Berbeda dengan Pulau Komodo dan Pulau Rinca, di Pulau Padar ini sobat backpackeran nggak akan menemukan hewan komodo. Perbedaan lainnya adalah Pulau Padar ini hanya ditumbuhi rumput, dan nggak terdapat pohon-pohon besar. Di puncak tertinggi pulau ini, sobat backpackeran bisa melihat pemandangan indah berupa pulau-pulau kecil dan lautan di sekitar Pulau Padar. Perlu diingat, jika ingin ke puncak di Pulau Padar, sebaiknya sobat backpackeran menggunakan sepatu. Selain itu, jangan lupa bawa kamera untuk foto-foto di puncaknya.

4. Gili Labak

Pulau Gili Labak

Gili Labak sebenarnya sudah lebih dulu populer ketimbang Pulau Padar. Mirip seperti Pulau Padar, Gili Labak menawarkan keindahan alamnya yang mengagumkan. Sobat backpackeran akan melihat hamparan pasir putih dan lautan biru yang membentang di seluruh pulau. Yang menarik dari pulau ini adalah warna pohonnya yang bisa berubah sesuai musimnya. Saat musim kemarau, maka warna pepohonan akan menjadi kuning, sementara pada musim penghujan warna pepohonannya akan menjadi hijau.

5. Pink Beach

Jalan-Jalan ke Pantai Pink

Sesuai namanya, di Pink Beach ini sobat backpackeran akan disuguhi pemandangan pasir pantai yang warnanya merah muda, bukan putih seperti di pulau-pulau lainnya. Warna merah muda atau pink ini berasal dari campuran pasir putih dan serpihan karang, cangkah, serta hewan invertebrate lain yang berwarna merah. Selain warna pasirnya yang unik, Pink Beach juga punya pemandangan bawah laut yang memanjakan mata. Karena itu, Pink Beach ini cocok bagi sobat backpackeran yang gemar snorkeling.

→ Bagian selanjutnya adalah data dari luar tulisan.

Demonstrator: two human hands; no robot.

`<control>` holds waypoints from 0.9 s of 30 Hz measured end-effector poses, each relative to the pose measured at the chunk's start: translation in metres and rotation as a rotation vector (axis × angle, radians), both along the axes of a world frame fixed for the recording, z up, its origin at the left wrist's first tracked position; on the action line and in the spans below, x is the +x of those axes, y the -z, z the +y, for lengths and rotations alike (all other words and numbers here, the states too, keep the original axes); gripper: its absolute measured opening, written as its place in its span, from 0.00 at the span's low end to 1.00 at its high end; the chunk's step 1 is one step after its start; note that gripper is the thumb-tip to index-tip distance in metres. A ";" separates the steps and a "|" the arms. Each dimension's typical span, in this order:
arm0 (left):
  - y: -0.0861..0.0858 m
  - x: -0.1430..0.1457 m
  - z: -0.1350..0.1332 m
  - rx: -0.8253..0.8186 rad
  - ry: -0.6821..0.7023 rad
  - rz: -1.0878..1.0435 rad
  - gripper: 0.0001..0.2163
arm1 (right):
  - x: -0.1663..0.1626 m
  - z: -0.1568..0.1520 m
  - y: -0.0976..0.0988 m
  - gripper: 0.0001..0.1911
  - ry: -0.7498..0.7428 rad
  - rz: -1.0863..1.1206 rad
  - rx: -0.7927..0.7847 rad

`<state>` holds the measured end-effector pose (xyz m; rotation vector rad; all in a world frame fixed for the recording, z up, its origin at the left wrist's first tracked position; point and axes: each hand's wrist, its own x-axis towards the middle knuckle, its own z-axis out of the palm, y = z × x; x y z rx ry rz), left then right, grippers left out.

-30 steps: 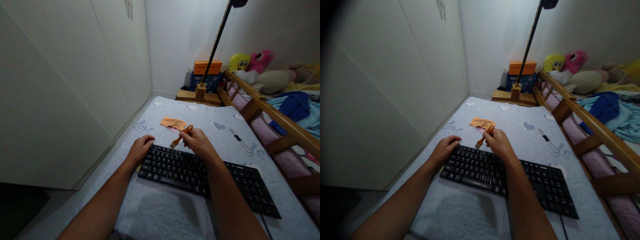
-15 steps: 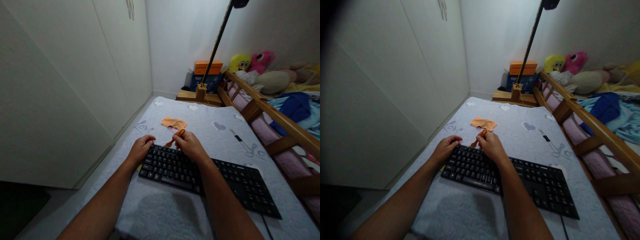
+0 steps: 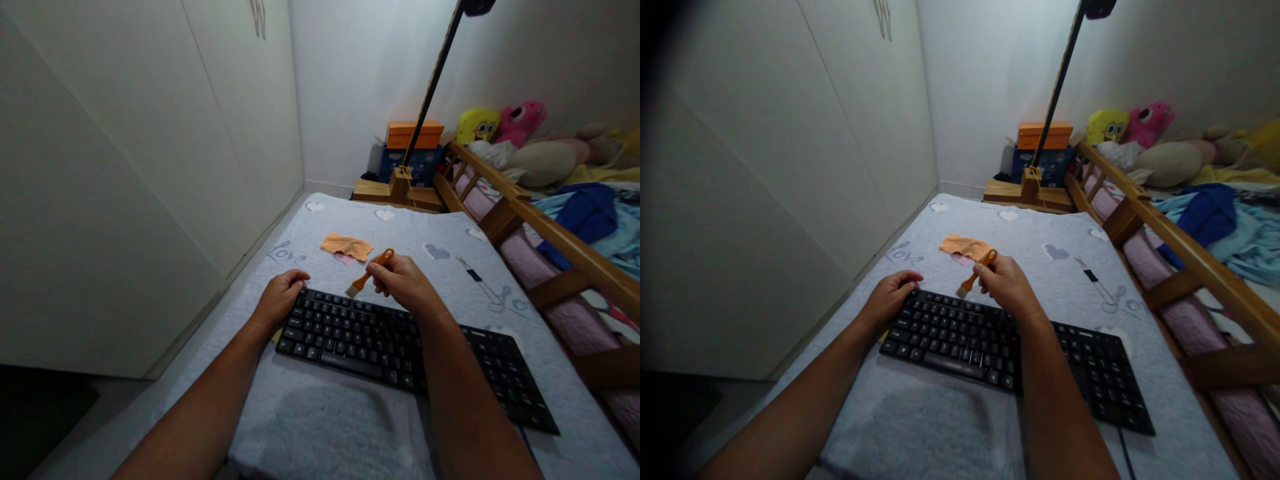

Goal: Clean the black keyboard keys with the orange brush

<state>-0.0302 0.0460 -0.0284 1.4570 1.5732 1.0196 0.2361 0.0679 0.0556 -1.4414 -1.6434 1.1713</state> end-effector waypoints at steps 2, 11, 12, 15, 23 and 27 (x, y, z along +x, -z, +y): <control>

6. Air Terjun Cunca Wulang

Air Terjun Cunca Wulang

Jika sudah puas menikmati wisata pantai, maka sobat backpackeran bisa beralih ke wisata air terjun yang ada di Labuan Bajo, yaitu Air Terjun Cunca Wulang. Air terjun ini terletak di Desa Wersawe, Mbeiling, Manggarai Barat, NTT. Untuk bisa menuju air terjun ini, dari Labuan Bajo sobat backpackeran bisa menyewa mobil atau motor sejauh 30 km menuju Desa Wersawe. Dari desa tersebut, sobat backpackeran masih harus berjalan kaki dengan guide dari penduduk lokal. Guide ini nggak gratis, karena sobat backpackeran harus membayar sebesar Rp 50 ribu. Begitu tiba di air terjunnya, sobat backpackeran bisa berenang di bawah air terjun, atau menikmati air terjunnya dari ketinggian.

Sobat backpackeran, apakah setelah membaca tips serta referensi tempat wisata di atas, sobat jadi tertarik untuk backpacker ke Labuan Bajo?